Replace crumbled thermal pads on PCH and voltage-domain ICs while the fin stack is off for paste refresh. Crumbled pads transfer heat poorly and raise nearby chip junction temps indirectly through PCB thermal coupling. Match pad thickness with a caliper measurement before sourcing replacements — Canaan does not publish pad specs, but 1.5 mm Arctic TP-3 is the right starting point on most 1246 positions.
Tune AUC3 IIC bus down if Step 11 showed a slot-specific DH% pattern. Edit cgminer args to `--avalon7-aucspeed 200000` (down from 400000 default), leave `--avalon7-aucxdelay 19200`. A slower bus is more tolerant of marginal cables and NTC noise. Watch the log for `CODE_MMCRCFAILED` events — if those disappear and DH% clears, you had an AUC3 bus-margin problem masquerading as a chip-level fault.
Reflow the worst-performing chip on the offending board only if Tier-3 paste refresh was clean and the same chip position is still flagging elevated DH% 2-4 weeks later.
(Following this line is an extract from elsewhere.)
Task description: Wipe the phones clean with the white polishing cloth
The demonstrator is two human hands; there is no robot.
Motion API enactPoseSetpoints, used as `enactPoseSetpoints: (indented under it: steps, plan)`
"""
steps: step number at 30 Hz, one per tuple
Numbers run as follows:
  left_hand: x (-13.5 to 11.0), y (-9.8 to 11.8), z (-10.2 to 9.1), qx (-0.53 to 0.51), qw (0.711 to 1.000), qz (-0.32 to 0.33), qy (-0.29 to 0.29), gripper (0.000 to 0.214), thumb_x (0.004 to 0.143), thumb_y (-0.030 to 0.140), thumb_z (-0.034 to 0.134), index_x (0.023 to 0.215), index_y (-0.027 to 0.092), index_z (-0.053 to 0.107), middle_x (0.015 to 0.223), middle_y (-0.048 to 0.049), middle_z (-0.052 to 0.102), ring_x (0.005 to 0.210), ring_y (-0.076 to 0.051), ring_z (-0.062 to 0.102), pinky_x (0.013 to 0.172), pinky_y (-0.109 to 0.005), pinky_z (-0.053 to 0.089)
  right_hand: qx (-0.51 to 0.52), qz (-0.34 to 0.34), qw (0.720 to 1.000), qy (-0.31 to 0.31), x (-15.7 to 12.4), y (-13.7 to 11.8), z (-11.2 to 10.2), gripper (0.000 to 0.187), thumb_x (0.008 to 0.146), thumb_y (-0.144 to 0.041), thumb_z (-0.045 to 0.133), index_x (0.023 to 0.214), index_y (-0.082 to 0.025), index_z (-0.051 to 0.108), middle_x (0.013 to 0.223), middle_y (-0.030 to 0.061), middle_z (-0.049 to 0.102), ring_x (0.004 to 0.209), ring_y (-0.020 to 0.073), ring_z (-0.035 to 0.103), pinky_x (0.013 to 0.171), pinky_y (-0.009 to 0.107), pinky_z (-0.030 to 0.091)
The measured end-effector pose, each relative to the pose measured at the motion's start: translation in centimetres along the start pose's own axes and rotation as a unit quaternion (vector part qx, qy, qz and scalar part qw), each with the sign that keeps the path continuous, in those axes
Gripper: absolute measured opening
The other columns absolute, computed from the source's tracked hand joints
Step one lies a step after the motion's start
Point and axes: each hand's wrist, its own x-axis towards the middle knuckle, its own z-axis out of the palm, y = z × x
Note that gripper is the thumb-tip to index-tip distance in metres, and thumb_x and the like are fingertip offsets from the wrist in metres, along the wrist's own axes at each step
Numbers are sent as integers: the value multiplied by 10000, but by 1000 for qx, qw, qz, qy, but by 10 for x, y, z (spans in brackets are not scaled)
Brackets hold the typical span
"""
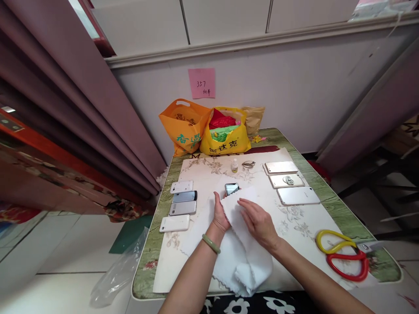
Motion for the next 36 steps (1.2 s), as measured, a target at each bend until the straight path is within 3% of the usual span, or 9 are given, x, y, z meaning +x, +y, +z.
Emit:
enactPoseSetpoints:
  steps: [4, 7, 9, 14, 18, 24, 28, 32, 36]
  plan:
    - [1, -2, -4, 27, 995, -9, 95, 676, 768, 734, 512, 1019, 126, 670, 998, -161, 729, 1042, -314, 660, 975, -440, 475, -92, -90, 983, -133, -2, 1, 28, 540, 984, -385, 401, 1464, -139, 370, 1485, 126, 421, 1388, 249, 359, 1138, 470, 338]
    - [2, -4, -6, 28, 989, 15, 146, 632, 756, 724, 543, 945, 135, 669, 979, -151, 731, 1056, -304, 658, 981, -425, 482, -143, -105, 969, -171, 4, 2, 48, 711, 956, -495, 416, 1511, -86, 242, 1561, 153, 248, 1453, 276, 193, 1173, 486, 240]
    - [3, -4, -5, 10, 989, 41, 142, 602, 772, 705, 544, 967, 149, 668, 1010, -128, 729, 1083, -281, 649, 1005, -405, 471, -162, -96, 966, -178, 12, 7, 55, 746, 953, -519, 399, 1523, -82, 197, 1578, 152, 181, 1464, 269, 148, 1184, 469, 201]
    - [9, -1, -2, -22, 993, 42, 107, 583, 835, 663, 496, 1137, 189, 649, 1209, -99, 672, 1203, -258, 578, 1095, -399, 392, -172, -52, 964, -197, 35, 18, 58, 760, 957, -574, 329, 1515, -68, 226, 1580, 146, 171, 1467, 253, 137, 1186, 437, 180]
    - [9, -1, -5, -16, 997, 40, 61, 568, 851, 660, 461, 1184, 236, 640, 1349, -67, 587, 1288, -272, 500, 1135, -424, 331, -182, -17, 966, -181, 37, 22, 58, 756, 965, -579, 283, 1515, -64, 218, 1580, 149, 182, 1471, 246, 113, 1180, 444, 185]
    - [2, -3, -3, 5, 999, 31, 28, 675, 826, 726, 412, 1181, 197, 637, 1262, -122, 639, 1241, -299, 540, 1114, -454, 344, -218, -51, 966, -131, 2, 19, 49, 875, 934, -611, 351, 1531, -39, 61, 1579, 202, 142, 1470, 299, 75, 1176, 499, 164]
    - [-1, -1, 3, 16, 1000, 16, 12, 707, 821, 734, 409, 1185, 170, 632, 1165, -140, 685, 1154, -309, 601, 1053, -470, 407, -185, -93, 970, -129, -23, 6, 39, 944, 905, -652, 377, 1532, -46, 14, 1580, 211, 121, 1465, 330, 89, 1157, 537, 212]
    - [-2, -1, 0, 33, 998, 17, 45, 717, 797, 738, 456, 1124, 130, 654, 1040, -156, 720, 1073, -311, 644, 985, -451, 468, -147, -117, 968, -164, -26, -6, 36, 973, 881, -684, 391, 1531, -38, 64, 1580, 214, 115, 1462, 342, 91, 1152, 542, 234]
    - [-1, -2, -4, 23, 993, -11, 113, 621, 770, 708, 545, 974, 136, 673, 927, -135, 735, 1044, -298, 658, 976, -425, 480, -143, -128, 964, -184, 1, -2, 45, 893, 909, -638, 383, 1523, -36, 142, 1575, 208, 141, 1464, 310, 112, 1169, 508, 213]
Preheat bottom side at ~150 °C, top-side hot air at 310-330 °C for ~30 seconds, natural cooldown, fresh paste on reassembly. The A3206 BGA tolerates one reflow cycle well. A second reflow on the same chip within 90 days rarely holds — replace the chip instead via Tier 4.
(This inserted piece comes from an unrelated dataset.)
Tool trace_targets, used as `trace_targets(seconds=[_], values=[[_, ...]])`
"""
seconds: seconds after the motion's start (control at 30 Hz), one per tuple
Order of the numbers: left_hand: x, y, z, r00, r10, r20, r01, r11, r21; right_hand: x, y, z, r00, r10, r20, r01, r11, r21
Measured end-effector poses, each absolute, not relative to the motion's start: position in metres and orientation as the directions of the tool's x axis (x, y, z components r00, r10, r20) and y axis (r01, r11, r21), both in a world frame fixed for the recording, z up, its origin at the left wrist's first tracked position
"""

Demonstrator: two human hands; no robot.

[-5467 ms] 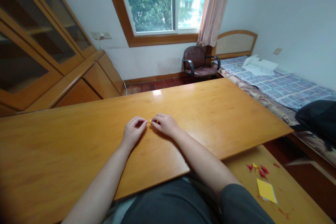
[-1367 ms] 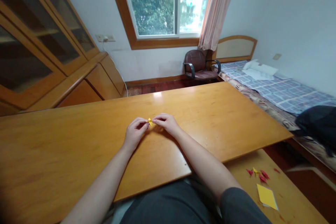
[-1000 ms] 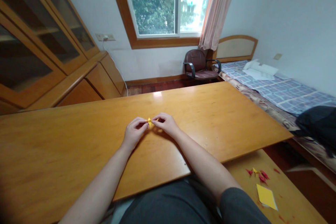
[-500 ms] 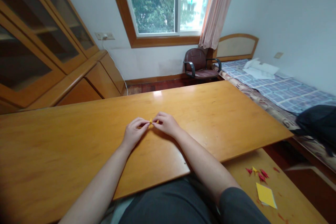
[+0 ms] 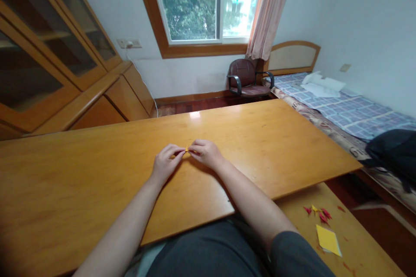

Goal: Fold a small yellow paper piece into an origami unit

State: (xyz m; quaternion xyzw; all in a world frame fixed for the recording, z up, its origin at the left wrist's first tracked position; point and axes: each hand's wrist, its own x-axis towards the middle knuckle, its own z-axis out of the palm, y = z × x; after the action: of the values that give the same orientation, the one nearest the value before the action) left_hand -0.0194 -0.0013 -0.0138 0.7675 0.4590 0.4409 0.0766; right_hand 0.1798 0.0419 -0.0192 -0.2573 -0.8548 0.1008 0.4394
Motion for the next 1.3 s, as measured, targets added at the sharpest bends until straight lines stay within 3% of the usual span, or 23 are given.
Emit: trace_targets(seconds=[0.3, 0.8, 1.1, 1.3], values=[[-0.019, -0.002, -0.012, 0.185, 0.775, 0.604, 0.647, -0.559, 0.519, 0.181, 0.038, -0.019, -0.509, 0.610, 0.607, 0.454, 0.790, -0.412], [-0.020, -0.001, -0.014, 0.190, 0.790, 0.582, 0.629, -0.553, 0.546, 0.179, 0.037, -0.012, -0.504, 0.589, 0.632, 0.358, 0.808, -0.467], [-0.020, -0.001, -0.014, 0.183, 0.798, 0.574, 0.605, -0.552, 0.574, 0.178, 0.035, -0.010, -0.475, 0.650, 0.593, 0.297, 0.753, -0.587], [-0.019, 0.000, -0.012, 0.164, 0.822, 0.546, 0.559, -0.534, 0.635, 0.175, 0.038, -0.009, -0.301, 0.781, 0.548, 0.201, 0.614, -0.764]])
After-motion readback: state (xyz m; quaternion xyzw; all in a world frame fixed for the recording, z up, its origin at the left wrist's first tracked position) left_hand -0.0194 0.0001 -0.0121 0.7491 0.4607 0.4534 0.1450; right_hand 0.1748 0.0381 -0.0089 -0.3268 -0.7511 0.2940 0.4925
MM firmware regression test: note the current MM version from the dashboard, then download one version back from the Canaan firmware portal at canaan.io/support, flash, reboot, observe 30 minutes. Roll one version forward, observe again. Specific MM builds occasionally ship with stratum or work-accounting bugs that elevate apparent DH% — rare but eliminable. If DH% clears on a different version, pin the working version and avoid the bad one.
Stop DIY and book a D-Central ASIC Repair slot when any of these are true: per-chip triangulation isolates the same A3206 position on two different boards; a reflowed chip returns to elevated DH% within 30 days; PMIC or voltage-domain LDO damage is suspected (drifted PVT_V with no thermal correlation, visible heat damage, measurable short); visible capacitor bulging, cracked MLCCs, or burnt-component smell; slot-specific DH% persists after AUC3 swap and bus-speed tuning. Book at d-central.tech/services/asic-repair/ — 5-10 business day turnaround, Canada / US / international.
Ship safely to D-Central. Hashboards in anti-static bags, double-boxed with ≥ 5 cm of foam on every side. Include a physical note inside the box with: full estats baseline from Step 6, MM firmware version, install date, last paste-refresh date, ambient at install location, the Tier 1-3 steps you completed, and which chain(s) flagged. Every minute the bench spends reconstructing fault history adds to the repair bill — a well-documented ship-in saves real dollars.
When to Seek Professional Repair
If the steps above do not resolve the issue, or if you are not comfortable performing these repairs yourself, professional service is recommended. Attempting advanced repairs without proper equipment can cause further damage.